▶ TASK GOAL: How many lines in the data below contain the string "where"? State that number only.

▶ COLLECTED MATERIAL:
+ + + +
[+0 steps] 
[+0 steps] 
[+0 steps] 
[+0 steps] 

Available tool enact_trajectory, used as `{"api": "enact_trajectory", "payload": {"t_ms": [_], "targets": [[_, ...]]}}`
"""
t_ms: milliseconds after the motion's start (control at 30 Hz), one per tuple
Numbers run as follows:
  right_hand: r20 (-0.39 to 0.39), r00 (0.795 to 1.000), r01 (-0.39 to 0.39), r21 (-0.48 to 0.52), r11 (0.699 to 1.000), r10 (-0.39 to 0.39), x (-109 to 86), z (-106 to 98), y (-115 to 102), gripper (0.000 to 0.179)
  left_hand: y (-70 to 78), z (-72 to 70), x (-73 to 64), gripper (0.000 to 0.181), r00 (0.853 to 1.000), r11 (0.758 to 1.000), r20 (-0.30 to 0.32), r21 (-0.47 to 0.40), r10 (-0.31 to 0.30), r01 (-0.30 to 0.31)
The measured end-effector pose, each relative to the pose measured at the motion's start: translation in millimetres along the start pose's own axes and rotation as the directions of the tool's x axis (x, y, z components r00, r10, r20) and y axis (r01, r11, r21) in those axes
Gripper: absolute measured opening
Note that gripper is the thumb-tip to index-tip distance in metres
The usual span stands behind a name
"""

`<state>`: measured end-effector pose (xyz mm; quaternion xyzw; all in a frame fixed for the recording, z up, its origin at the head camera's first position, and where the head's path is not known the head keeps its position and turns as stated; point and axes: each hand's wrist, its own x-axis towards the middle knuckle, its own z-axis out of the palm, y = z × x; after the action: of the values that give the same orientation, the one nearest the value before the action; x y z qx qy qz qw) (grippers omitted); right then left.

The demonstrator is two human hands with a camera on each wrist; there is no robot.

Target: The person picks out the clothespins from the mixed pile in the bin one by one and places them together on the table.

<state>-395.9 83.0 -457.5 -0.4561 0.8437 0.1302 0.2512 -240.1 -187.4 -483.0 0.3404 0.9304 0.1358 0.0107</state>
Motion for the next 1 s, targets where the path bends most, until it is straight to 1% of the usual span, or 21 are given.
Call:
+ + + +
▶ RESPONSE TO THIS TASK: 2